What you are asked to do :: Below are some entries. Repeat exactly the lines from the one with "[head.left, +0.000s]" through the one with "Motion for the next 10", and only those.
[[ Dataset extract, beginning ]]
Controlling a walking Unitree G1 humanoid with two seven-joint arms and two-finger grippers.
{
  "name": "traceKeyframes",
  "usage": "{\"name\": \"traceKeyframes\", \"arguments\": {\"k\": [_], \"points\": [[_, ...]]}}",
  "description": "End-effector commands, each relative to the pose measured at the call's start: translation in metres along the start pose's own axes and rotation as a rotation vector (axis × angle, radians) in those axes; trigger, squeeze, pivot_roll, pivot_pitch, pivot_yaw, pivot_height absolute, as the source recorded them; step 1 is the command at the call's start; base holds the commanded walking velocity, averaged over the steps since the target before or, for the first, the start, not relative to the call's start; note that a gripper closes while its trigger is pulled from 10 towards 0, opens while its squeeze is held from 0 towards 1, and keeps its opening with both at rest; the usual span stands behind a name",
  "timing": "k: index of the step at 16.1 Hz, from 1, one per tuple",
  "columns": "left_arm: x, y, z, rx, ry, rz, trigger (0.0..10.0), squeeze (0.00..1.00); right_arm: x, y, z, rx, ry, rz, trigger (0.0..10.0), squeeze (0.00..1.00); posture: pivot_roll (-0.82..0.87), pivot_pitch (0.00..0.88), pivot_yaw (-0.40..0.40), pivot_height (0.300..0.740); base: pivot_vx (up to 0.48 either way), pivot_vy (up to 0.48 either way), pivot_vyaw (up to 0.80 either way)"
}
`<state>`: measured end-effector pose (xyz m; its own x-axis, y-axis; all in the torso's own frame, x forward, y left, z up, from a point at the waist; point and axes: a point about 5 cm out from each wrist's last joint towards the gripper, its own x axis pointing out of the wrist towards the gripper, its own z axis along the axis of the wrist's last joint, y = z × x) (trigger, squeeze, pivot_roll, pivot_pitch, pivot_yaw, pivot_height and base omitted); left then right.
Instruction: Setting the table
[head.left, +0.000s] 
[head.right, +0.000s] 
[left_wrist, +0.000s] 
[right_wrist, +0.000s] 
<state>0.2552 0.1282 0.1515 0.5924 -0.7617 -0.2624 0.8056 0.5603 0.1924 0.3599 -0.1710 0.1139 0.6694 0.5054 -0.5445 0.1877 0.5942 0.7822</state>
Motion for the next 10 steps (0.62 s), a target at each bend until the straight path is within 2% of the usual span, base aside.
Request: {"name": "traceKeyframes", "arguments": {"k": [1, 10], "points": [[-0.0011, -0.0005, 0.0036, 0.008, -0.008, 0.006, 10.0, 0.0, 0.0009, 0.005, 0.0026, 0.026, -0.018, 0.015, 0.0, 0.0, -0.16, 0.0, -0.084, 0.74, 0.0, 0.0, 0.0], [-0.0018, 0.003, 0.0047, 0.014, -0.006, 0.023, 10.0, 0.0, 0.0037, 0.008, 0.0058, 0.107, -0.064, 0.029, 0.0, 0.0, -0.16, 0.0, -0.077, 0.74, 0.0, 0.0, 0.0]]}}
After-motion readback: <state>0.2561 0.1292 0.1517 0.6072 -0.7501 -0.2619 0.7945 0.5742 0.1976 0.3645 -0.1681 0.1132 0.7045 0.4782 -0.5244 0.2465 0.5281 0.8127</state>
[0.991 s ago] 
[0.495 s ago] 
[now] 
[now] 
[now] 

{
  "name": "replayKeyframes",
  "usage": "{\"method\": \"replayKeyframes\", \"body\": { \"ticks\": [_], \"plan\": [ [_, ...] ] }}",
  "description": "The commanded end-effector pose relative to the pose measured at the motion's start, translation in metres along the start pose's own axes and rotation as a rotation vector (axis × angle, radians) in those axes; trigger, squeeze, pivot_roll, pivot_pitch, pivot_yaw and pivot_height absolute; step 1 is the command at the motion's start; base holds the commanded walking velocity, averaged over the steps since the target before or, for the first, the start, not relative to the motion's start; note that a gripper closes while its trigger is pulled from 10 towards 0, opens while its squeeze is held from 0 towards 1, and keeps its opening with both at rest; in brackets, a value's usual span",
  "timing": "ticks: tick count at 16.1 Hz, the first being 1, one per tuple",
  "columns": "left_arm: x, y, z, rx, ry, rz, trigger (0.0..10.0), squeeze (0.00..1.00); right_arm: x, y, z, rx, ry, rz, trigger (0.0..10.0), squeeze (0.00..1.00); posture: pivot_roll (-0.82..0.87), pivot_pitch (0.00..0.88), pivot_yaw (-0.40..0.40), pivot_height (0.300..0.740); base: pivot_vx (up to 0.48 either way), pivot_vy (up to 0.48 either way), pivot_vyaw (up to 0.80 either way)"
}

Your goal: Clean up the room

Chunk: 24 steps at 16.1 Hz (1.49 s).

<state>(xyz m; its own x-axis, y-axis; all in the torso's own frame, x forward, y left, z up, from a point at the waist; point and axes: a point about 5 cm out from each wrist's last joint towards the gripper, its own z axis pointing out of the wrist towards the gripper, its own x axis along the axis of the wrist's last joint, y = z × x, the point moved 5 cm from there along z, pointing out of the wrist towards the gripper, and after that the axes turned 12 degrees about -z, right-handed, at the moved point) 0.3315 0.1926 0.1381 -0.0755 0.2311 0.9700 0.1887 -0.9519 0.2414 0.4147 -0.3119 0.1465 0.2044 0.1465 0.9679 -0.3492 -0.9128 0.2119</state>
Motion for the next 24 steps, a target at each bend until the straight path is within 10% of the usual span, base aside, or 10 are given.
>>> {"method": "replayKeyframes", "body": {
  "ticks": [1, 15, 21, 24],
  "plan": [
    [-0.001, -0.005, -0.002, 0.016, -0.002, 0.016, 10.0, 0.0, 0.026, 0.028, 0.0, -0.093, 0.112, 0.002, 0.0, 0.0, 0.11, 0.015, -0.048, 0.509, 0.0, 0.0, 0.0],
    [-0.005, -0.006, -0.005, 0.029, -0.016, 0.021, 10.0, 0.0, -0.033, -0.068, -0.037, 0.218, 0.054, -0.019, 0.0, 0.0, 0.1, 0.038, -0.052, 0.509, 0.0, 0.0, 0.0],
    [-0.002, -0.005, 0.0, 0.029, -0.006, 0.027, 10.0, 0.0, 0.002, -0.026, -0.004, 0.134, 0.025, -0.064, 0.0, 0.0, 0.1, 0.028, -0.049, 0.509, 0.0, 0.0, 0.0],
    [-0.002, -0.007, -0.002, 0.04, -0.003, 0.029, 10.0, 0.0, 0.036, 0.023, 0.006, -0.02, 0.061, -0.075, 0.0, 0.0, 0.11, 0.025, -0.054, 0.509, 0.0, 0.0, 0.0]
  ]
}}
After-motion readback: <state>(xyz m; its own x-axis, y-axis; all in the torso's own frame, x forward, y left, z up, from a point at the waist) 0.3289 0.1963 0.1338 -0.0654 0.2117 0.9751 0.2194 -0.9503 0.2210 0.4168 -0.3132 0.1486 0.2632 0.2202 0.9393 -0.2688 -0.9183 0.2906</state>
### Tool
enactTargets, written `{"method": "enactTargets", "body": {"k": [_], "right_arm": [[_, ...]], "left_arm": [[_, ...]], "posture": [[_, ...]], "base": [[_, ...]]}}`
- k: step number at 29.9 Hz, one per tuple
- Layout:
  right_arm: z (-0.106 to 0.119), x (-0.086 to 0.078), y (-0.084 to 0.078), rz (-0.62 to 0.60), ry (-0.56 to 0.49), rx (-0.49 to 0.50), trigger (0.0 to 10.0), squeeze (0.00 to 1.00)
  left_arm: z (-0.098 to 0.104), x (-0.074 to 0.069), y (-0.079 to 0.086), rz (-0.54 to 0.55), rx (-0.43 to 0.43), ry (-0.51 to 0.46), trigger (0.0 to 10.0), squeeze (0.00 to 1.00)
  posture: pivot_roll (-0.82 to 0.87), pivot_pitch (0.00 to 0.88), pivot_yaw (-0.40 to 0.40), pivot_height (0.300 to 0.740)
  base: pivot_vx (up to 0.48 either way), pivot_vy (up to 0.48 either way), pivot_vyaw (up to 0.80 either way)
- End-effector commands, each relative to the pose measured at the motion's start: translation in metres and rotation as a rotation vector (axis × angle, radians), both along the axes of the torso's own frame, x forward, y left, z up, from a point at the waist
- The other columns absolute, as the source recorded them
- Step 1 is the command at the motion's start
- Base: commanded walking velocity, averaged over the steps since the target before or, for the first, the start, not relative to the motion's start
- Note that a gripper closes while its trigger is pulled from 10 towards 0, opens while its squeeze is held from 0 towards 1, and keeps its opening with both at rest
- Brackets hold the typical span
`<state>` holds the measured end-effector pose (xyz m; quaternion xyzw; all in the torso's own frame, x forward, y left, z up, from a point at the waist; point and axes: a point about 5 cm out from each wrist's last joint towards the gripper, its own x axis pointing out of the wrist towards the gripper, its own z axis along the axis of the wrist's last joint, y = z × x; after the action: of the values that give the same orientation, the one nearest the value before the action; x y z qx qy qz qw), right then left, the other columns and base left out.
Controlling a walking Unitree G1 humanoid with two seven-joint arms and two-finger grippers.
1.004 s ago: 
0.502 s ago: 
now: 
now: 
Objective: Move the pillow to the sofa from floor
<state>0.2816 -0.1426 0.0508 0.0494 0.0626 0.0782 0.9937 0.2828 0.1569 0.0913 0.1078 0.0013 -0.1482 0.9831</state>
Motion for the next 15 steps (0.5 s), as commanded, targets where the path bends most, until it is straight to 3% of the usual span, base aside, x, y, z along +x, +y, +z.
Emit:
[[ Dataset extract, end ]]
Solution to this exercise ::
[head.left, +0.000s] 
[head.right, +0.000s] 
[left_wrist, +0.000s] 
[right_wrist, +0.000s] 
<state>0.2552 0.1282 0.1515 0.5924 -0.7617 -0.2624 0.8056 0.5603 0.1924 0.3599 -0.1710 0.1139 0.6694 0.5054 -0.5445 0.1877 0.5942 0.7822</state>
Motion for the next 10 steps (0.62 s), a target at each bend until the straight path is within 2% of the usual span, base aside.

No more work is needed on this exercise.